(Recorded data)
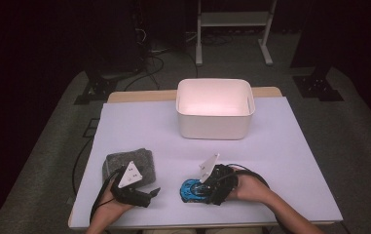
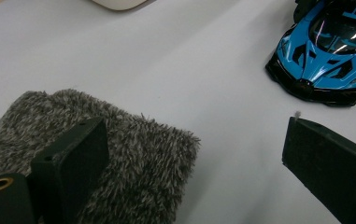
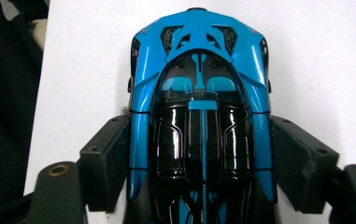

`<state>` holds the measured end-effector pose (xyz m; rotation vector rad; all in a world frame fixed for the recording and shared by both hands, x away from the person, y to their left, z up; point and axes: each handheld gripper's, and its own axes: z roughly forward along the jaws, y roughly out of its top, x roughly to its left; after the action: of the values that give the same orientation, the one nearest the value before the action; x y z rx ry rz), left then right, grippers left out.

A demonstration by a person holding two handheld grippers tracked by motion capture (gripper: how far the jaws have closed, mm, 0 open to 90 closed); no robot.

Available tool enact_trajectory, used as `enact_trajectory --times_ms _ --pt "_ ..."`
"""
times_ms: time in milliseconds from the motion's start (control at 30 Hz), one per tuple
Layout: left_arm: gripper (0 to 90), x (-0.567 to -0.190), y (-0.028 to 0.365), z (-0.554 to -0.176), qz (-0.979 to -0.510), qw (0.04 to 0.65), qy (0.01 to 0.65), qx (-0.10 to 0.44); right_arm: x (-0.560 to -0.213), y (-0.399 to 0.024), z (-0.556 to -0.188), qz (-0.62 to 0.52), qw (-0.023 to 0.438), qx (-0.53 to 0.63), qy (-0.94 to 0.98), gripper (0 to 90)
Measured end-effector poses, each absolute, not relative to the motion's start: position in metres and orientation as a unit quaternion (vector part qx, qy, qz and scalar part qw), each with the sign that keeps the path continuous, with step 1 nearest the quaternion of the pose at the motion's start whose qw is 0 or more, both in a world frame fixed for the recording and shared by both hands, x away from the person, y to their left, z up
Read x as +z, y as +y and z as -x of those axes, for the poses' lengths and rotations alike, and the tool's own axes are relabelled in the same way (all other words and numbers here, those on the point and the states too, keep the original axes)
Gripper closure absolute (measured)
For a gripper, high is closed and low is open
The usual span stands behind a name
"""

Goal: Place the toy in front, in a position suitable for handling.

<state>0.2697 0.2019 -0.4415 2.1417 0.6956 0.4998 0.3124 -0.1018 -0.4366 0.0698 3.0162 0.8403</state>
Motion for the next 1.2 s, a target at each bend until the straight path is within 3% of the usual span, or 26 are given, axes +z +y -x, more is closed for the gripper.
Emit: enact_trajectory --times_ms 267,467,633,1200 --pt "7.6 -0.439 0.203 -0.271 -0.853 0.398 0.275 0.195 -0.423 -0.122 -0.308 -0.041 0.015 0.312 0.949 19.9" --pt "13.7 -0.434 0.203 -0.274 -0.856 0.396 0.267 0.199 -0.419 -0.152 -0.306 -0.082 0.011 0.353 0.932 18.4" --pt "23.8 -0.435 0.205 -0.28 -0.863 0.38 0.264 0.204 -0.426 -0.164 -0.3 -0.085 0.028 0.353 0.931 18.3" --pt "44.4 -0.451 0.208 -0.296 -0.876 0.339 0.286 0.191 -0.445 -0.171 -0.298 -0.089 0.03 0.354 0.93 17.9"
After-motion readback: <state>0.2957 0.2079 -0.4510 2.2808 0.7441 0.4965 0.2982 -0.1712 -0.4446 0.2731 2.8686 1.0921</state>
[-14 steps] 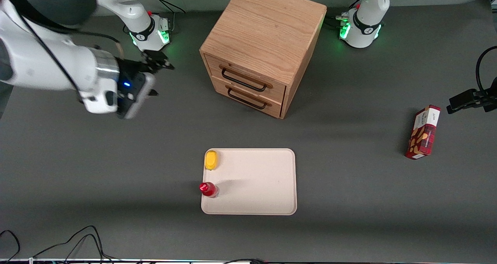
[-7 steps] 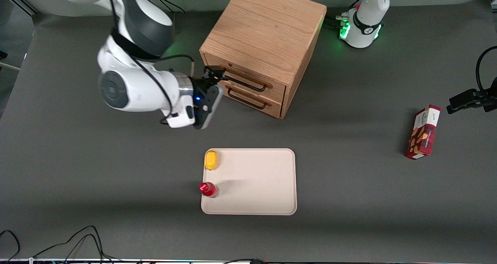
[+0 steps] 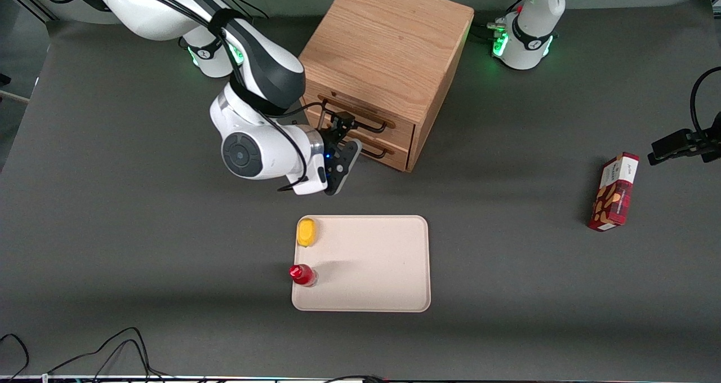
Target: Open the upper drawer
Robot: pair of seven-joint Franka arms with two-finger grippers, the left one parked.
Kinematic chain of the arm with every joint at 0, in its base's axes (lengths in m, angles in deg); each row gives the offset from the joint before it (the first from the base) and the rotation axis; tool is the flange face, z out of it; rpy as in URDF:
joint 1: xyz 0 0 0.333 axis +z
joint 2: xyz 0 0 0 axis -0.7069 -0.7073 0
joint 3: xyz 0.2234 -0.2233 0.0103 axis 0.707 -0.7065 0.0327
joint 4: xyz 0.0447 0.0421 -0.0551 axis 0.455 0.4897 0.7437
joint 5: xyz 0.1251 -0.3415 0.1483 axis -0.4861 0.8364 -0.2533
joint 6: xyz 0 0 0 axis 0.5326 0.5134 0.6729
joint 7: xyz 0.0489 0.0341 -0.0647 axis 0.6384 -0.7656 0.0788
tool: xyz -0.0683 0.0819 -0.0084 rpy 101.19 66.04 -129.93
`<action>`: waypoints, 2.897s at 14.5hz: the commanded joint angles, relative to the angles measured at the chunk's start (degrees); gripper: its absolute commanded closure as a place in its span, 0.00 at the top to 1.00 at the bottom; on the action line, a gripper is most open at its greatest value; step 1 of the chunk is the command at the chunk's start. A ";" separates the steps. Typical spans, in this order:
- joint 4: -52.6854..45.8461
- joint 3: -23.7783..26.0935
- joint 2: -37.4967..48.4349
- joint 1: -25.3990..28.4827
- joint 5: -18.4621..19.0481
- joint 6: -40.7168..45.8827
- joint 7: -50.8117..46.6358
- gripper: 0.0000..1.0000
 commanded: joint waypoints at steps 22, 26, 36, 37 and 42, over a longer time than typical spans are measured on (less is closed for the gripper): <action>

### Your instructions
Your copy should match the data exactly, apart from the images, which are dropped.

### Written answer
`<state>` holds the measured end-effector pose (xyz m; rotation vector rad; all in a world frame fixed for the recording and shared by both hands, x away from the person, y to their left, z up; point and axes: each handheld gripper's, and its own axes: z roughly forward along the jaws, y roughly out of its top, x roughly to its left; after the action: of the values that give the same orientation, the one nearest the value before the action; x y z rx ry rz), left then right, grippers left out.

A demonstration by a person holding two handheld grippers tracked by motion capture (gripper: how far the jaws have closed, mm, 0 open to 90 closed); no robot.

Available tool enact_trajectory, used as `enact_trajectory --times_ms _ --pt "_ ..."`
"""
times_ms: time in milliseconds from the motion's start (control at 30 Hz), one per tuple
Layout: left_arm: gripper (0 to 90), x (-0.567 to -0.190), y (-0.028 to 0.365), z (-0.554 to -0.176), qz (-0.979 to -0.510), qw (0.04 to 0.65), qy (0.01 to 0.65), qx (-0.10 to 0.44); right_arm: x (-0.560 to -0.213), y (-0.399 to 0.024), z (-0.556 to -0.188), qz (-0.62 to 0.52), qw (-0.023 to 0.438), qx (-0.53 to 0.63), qy (-0.94 to 0.98), gripper (0 to 90)
Measured end-effector poses, each absolute, not relative to the motion's start: position in metres and orientation as a unit quaternion (vector part qx, qy, qz and scalar part qw), each with the sign that keeps the path continuous, with step 1 nearest the quaternion of the pose at the motion's start whose qw is 0 or more, both in a world frame fixed for the recording and shared by both hands, x away from the person, y to their left, z up
Read x as +z, y as +y and z as -x of those axes, for the poses' lengths and rotations alike, and the tool's own axes are relabelled in the same way (all other words and numbers here, those on the point and the states too, keep the original axes)
Gripper closure absolute (measured)
For a gripper, high is closed and low is open
The usual span stands behind a name
"""

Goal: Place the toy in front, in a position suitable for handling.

<state>0.2697 0.2019 -0.4415 2.1417 0.6956 0.4998 0.3124 -0.1018 -0.4366 0.0698 3.0162 0.8403</state>
Motion for the next 1.2 s, a target at each bend until the straight path is within 3% of the usual span, or 26 are given, axes +z +y -x, more is closed for the gripper.
Emit: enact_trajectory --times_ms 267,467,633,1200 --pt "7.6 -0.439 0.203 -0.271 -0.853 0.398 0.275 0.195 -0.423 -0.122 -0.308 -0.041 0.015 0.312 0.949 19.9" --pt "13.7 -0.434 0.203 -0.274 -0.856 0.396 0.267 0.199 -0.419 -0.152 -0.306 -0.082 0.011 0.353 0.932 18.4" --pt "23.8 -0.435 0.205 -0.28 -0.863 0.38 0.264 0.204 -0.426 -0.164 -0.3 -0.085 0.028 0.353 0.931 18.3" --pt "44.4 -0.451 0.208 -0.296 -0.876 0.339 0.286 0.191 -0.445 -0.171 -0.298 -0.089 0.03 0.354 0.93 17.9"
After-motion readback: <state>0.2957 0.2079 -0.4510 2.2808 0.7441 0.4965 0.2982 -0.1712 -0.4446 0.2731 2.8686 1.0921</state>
[-14 steps] 
[-7 steps] 
[+0 steps] 
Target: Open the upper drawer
Robot: pair of seven-joint Franka arms with two-finger grippers, the left one parked.
Kinematic chain of the arm with every joint at 0, in its base's axes (lengths in m, angles in deg); each row gives the offset from the joint before it (the first from the base) and the rotation axis; tool is the flange face, z out of it; rpy as in URDF:
joint 1: xyz 0 0 0.333 axis +z
joint 2: xyz 0 0 0 axis -0.7069 -0.7073 0
joint 3: xyz 0.2234 -0.2233 0.0103 axis 0.707 -0.7065 0.0327
joint 4: xyz 0.0447 0.0421 -0.0551 axis 0.455 0.4897 0.7437
joint 5: xyz 0.1251 -0.3415 0.1483 axis -0.4861 0.8364 -0.2533
joint 6: xyz 0 0 0 axis 0.5326 0.5134 0.6729
joint 7: xyz 0.0489 0.0341 -0.0647 axis 0.6384 -0.7656 0.0788
tool: xyz -0.0683 0.0819 -0.0084 rpy 101.19 66.04 -129.93
`<action>`: waypoints, 2.897s at 14.5hz: the commanded joint angles, relative to the angles measured at the chunk's start (degrees); gripper: its absolute commanded closure as a place in its span, 0.00 at the top to 1.00 at the bottom; on the action line, a gripper is most open at its greatest value; step 1 of the chunk is the command at the chunk's start. A ";" separates the steps. Typical spans, in this order:
- joint 4: -52.6854..45.8461
- joint 3: -23.7783..26.0935
- joint 2: -37.4967..48.4349
- joint 1: -25.3990..28.4827
- joint 5: -18.4621..19.0481
- joint 6: -40.7168..45.8827
- joint 7: -50.8117..46.6358
- gripper: 0.0000..1.0000
 commanded: joint waypoints at steps 22, 26, 36, 37 and 42, over a longer time than typical spans are measured on (less is closed for the gripper): <action>

What this exercise required is now done.